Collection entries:

==================================================

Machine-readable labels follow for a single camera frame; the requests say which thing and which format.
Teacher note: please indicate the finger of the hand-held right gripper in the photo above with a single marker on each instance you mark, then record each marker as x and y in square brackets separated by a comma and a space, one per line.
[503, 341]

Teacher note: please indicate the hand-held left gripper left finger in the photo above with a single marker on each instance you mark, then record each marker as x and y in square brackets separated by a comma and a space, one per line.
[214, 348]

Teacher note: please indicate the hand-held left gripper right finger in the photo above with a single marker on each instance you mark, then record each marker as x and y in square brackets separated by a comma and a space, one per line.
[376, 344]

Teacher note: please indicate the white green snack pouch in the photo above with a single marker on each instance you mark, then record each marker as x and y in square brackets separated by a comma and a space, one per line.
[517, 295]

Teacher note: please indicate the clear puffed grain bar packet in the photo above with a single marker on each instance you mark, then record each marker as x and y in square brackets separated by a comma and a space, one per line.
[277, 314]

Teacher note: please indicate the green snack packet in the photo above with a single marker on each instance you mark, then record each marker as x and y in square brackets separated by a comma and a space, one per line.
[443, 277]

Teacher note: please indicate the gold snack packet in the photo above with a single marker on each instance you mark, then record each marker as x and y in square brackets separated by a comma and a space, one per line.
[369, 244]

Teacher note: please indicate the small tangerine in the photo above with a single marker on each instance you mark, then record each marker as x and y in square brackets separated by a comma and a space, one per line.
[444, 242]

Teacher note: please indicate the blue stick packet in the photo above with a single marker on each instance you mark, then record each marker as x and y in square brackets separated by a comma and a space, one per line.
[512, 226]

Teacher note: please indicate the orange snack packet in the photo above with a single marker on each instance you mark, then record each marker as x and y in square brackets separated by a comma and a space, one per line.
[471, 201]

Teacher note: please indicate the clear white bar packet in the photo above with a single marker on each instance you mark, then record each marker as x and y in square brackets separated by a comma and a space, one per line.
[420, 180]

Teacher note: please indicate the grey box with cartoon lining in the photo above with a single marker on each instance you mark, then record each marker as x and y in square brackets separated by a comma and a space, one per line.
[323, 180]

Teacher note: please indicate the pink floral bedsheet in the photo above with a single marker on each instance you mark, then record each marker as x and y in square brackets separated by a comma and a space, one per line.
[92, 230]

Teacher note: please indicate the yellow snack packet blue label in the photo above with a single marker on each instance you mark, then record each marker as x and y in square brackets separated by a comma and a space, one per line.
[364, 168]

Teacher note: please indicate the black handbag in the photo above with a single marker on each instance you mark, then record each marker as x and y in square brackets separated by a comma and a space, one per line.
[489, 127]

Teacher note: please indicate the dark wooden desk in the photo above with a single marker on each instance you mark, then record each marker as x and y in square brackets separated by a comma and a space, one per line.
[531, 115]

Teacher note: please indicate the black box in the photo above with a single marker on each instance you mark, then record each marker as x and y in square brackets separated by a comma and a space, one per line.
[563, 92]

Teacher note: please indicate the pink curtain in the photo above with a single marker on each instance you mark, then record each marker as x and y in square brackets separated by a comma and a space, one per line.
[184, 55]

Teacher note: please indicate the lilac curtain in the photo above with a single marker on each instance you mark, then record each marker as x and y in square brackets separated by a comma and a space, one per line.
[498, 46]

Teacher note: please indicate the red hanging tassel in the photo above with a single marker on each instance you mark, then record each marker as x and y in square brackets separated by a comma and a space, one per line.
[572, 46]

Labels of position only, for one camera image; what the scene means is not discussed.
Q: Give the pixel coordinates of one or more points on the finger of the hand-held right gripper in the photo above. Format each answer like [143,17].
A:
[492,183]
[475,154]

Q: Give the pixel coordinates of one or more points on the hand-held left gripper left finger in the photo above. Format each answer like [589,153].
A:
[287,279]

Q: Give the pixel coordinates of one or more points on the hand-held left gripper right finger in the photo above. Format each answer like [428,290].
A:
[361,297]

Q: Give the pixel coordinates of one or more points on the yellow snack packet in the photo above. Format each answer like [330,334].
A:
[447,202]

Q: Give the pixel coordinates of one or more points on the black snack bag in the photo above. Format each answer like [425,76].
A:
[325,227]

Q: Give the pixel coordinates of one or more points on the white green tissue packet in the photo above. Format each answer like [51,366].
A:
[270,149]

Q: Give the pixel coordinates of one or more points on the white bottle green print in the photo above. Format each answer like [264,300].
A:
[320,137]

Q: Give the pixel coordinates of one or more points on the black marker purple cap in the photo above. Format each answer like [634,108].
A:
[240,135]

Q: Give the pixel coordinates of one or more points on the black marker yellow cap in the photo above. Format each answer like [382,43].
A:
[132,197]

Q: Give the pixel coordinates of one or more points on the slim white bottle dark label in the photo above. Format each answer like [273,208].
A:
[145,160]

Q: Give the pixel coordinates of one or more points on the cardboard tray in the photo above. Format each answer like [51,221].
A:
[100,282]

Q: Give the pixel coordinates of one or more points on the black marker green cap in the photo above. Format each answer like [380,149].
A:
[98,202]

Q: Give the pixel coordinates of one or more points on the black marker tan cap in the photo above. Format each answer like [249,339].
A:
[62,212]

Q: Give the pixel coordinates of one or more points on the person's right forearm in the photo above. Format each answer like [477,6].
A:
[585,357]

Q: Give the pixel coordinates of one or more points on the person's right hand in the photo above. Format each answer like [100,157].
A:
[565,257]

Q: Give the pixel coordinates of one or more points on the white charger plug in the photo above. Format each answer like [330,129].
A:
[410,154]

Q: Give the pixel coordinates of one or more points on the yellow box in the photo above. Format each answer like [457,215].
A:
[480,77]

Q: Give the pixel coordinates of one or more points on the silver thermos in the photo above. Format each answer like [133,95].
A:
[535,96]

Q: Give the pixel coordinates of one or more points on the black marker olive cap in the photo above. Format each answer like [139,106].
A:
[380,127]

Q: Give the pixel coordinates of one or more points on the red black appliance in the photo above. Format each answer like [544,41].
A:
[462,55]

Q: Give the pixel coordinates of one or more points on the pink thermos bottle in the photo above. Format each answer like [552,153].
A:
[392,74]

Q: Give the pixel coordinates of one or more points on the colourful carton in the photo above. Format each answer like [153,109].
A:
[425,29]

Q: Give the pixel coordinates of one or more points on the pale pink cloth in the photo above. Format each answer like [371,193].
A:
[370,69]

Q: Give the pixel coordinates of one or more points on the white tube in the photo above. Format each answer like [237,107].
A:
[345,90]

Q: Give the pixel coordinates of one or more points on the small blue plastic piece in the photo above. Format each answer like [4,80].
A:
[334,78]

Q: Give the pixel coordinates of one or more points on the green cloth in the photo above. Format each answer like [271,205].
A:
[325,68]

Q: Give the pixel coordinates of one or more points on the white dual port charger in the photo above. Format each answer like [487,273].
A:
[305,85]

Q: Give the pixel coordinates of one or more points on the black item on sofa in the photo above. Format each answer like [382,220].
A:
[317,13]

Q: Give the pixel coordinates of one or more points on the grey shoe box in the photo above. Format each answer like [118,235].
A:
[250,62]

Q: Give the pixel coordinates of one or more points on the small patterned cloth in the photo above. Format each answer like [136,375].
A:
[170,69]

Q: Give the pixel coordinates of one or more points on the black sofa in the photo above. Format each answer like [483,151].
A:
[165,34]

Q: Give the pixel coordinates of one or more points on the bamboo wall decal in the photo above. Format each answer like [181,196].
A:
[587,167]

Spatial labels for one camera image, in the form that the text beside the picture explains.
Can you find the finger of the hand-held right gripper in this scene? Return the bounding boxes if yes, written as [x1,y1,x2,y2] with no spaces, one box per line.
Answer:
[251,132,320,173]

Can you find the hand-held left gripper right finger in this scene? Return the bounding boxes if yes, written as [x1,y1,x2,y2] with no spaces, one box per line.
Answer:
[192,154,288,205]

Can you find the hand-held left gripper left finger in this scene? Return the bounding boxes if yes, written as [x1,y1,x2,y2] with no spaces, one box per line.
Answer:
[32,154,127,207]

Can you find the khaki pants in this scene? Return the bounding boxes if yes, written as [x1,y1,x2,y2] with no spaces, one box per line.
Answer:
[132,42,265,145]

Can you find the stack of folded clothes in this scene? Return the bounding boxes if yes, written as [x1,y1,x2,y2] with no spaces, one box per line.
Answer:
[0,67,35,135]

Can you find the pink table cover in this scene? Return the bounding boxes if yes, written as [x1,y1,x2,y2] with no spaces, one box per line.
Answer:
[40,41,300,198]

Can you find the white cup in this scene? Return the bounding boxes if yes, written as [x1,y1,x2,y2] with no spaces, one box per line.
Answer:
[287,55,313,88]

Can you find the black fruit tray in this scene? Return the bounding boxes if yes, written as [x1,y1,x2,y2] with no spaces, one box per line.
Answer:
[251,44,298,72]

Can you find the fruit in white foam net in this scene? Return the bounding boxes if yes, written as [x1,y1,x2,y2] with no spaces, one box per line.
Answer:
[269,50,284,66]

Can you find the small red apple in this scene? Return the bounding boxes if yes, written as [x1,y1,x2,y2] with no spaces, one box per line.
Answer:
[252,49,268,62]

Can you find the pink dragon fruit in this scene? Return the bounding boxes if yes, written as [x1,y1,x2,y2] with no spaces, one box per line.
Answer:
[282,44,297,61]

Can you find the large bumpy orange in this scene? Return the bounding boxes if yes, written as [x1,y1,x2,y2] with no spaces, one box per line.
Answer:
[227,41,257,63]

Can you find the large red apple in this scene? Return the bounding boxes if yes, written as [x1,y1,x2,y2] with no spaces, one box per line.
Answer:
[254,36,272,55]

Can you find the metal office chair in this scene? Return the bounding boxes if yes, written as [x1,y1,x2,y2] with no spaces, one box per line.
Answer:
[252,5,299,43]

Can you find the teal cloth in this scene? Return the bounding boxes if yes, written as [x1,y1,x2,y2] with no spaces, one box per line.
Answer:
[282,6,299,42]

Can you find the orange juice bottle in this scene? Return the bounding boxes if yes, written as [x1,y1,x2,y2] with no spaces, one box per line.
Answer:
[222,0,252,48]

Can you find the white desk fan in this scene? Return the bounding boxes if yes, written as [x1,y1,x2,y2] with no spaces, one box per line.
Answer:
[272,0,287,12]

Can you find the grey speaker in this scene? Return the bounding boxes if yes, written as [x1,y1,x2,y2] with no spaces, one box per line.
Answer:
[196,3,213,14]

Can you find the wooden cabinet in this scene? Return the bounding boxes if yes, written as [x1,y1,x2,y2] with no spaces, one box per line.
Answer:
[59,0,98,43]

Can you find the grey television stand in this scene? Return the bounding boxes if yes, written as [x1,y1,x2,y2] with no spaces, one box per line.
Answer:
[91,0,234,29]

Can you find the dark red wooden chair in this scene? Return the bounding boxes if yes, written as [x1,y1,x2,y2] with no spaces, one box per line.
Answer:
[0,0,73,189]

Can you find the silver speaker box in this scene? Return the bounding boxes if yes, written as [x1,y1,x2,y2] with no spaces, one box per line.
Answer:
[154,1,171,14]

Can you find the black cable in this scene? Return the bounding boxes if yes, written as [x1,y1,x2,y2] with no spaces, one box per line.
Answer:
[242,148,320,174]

==================================================

Prompt
Each line of the entries above that has the word "speaker" is to be copied.

Answer
Can you find the grey speaker in this scene? Return the bounding boxes if yes, written as [x1,y1,x2,y2] with no spaces, one box per line.
Can you find the silver speaker box in this scene? Return the bounding boxes if yes, written as [x1,y1,x2,y2] with no spaces, one box per line.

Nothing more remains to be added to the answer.